Instructions to follow —
Once you have reviewed the listing below, restate it word for word.

Data shown —
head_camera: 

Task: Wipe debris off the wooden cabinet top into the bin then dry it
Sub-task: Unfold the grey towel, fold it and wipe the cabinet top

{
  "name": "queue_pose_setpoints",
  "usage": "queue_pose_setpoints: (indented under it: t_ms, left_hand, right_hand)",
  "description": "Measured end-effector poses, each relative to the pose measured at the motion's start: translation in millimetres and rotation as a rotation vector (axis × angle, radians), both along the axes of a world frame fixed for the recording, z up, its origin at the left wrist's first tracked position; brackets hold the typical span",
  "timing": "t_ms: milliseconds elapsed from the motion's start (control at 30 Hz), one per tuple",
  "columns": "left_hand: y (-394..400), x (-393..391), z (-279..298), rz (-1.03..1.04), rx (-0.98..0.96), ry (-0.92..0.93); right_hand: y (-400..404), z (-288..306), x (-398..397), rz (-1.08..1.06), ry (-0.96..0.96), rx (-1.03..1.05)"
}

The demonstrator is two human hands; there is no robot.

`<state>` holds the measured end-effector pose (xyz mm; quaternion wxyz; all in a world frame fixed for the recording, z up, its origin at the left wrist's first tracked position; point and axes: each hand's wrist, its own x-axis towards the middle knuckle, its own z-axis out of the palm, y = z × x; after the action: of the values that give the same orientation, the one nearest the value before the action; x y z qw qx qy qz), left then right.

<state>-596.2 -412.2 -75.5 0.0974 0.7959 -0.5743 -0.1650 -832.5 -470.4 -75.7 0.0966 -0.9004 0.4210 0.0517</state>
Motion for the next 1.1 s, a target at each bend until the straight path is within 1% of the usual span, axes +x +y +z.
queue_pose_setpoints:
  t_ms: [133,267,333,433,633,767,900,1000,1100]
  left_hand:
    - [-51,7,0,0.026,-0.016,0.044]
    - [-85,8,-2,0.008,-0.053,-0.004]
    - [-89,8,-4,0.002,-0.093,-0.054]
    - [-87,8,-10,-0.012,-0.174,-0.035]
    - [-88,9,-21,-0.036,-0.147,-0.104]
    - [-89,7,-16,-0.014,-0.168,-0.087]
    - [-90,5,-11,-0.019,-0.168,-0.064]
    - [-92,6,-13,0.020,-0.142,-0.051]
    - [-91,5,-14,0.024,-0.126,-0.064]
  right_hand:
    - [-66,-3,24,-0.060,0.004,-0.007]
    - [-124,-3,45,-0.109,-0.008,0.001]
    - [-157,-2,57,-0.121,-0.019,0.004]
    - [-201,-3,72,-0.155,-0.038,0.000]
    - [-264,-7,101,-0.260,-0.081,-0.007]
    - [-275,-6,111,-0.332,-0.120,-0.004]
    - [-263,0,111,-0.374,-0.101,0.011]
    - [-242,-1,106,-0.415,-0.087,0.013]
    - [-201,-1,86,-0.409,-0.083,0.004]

Solution to the problem —
head_camera: 

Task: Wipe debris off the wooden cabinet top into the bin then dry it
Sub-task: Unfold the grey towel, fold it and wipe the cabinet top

{
  "name": "queue_pose_setpoints",
  "usage": "queue_pose_setpoints: (indented under it: t_ms, left_hand, right_hand)",
  "description": "Measured end-effector poses, each relative to the pose measured at the motion's start: translation in millimetres and rotation as a rotation vector (axis × angle, radians), both along the axes of a world frame fixed for the recording, z up, its origin at the left wrist's first tracked position; brackets hold the typical span",
  "timing": "t_ms: milliseconds elapsed from the motion's start (control at 30 Hz), one per tuple",
  "columns": "left_hand: y (-394..400), x (-393..391), z (-279..298), rz (-1.03..1.04), rx (-0.98..0.96), ry (-0.92..0.93); right_hand: y (-400..404), z (-288..306), x (-398..397), rz (-1.08..1.06), ry (-0.96..0.96), rx (-1.03..1.05)"
}

The demonstrator is two human hands; there is no robot.

`<state>` holds the measured end-effector pose (xyz mm; quaternion wxyz; all in a world frame fixed for the recording, z up, its origin at the left wrist's first tracked position; point and axes: each hand's wrist, its own x-axis towards the middle knuckle, its own z-axis out of the palm, y = z × x; after the action: of the values that give the same orientation, the one nearest the value before the action; x y z qw qx qy qz), left then right.

<state>-596.2 -412.2 -75.5 0.0974 0.7959 -0.5743 -0.1650 -832.5 -470.4 -75.7 0.0966 -0.9004 0.4210 0.0517</state>
Motion for the next 1.1 s, a target at each bend until the straight path is within 1% of the usual span, axes +x +y +z.
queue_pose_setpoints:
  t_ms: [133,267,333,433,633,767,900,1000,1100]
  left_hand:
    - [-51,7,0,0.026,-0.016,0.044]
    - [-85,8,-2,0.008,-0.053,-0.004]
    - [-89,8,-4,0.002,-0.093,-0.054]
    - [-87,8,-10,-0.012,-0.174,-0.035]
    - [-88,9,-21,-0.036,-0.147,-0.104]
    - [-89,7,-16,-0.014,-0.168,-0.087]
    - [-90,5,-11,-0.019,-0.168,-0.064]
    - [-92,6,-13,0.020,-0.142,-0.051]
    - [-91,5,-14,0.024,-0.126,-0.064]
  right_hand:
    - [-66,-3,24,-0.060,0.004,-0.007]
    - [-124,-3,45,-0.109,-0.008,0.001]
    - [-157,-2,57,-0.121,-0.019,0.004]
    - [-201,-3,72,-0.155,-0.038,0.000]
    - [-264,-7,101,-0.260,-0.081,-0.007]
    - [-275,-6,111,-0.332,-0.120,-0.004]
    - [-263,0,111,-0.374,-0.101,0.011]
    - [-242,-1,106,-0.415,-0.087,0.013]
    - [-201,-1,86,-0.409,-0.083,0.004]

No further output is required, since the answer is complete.